I do have some complaints though. Katie Holmes plays Jack's wife, also named Jill, and she actually does an alright job, but the plot has her get killed running a red light just when the movie is seemingly looking up, with Pacino dead of his overdose and Jill going into rehab. I take the movie's point that tragedies can pile up on each other, they don't wait in line, but it still feels artificial. Also, I don't think it was in Jack's character to grow a second head which whispered all the lies I told as a child. The special effects were great in the scene where Jill pricks her finger on a hypodermic needle, becomes pregnant, and gives birth to a swarm of flies, but I hadn't been told the movie was in 3D, so I'm sure I was getting half the experience of having the baseball-sized flies buzz through the theater, eating the tears of children.
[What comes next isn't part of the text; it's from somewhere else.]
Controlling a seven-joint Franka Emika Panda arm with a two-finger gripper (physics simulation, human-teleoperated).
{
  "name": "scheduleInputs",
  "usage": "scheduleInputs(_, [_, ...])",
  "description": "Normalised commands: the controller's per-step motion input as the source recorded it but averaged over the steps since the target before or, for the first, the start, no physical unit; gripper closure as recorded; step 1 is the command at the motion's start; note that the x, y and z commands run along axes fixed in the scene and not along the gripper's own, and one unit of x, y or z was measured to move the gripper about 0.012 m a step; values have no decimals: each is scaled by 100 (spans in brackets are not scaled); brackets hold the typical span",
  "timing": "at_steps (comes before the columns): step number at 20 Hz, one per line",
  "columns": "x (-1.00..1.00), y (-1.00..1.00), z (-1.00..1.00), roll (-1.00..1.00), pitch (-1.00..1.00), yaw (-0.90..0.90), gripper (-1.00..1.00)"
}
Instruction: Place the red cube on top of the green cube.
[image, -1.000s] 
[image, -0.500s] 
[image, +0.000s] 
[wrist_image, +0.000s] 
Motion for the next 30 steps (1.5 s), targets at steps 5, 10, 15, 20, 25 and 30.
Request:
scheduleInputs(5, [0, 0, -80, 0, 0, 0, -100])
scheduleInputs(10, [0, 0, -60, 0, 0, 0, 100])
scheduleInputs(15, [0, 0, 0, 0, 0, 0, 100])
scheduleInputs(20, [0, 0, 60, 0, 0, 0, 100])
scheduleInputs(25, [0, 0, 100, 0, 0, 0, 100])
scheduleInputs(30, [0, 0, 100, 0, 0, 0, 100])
Lastly, I really wanted to see in the credits who played the Anti-Mary, Whore of Babylon, who ripped away Jack's first head so all that was left was the dark parts of his soul, but instead of closing credits, I simply woke up in my car to something banging in my trunk, trying to get out, while I was covered in a substance that could've been blood, but smelled far too sweet to be an animal's. Also, there were some second-act problems.

Aside from those issues, I wholeheartedly recommend Jack & Jill, as it's far better to be one who has Watched and who has Known than to be the Meat upon which Angels must Feast. Hail Satan!

Date: 2011-11-13 09:20 pm (UTC)
From: [identity profile] bitta2sweet.livejournal.com

Hail Satan, indeed!

Date: 2011-11-13 09:24 pm (UTC)
From: [identity profile] box-in-the-box.livejournal.com
The sad thing is that modern movie comedies have gotten so fucked up that you actually had me going for a while there.

Date: 2011-11-13 10:35 pm (UTC)
From: [identity profile] mcity.livejournal.com
I thought it was real until I got to your comment(I'm sleep-deprived and I skipped the last paragraph and a half), and wondered why it had a 3% Rotten rating. I swear, I would've gone to see that movie tomorrow.

Date: 2011-11-13 11:20 pm (UTC)
From: [identity profile] box-in-the-box.livejournal.com
I KNOW, RIGHT???

Jesus, until that last couple of paragraphs, I was thinking, "Holy shit, Sandler has just gone full Kaufman."

Date: 2011-11-13 11:03 pm (UTC)
From: [identity profile] rdfox.livejournal.com
I thought it was real until I got to that final paragraph. Right up to that point, I genuinely thought that they just might have decided to screw with people's heads that much...

Date: 2011-11-13 11:25 pm (UTC)
From: [identity profile] box-in-the-box.livejournal.com
[livejournal.com profile] seriousfic should trim the ending and post this as a straight-faced review somewhere. It's all the little details he throws in (Pacino's "I learned this on the set of Cruising!" and Spade's "Cut the bullshit" in particular) that make it seem so authentic.

Date: 2011-11-14 07:57 am (UTC)
From: [identity profile] doclinus.livejournal.com
Hang on, is seriousfic a he? Because if so, my world hath been rocked like a hurricane.

Date: 2011-11-16 01:22 am (UTC)
From: [identity profile] seriousfic.livejournal.com
As fun as it would be for someone to ask for a refund to Jack & Jill because there wasn't a rape scene in it, I think the kind of person who would actually go see a hard-hitting movie about rape is the kind of person that doesn't deserve to be trolled.

Date: 2011-11-17 06:25 am (UTC)
From: [identity profile] seriousfic.livejournal.com
I did post it to Fempop, where actual human beings retweeted it, so who knows.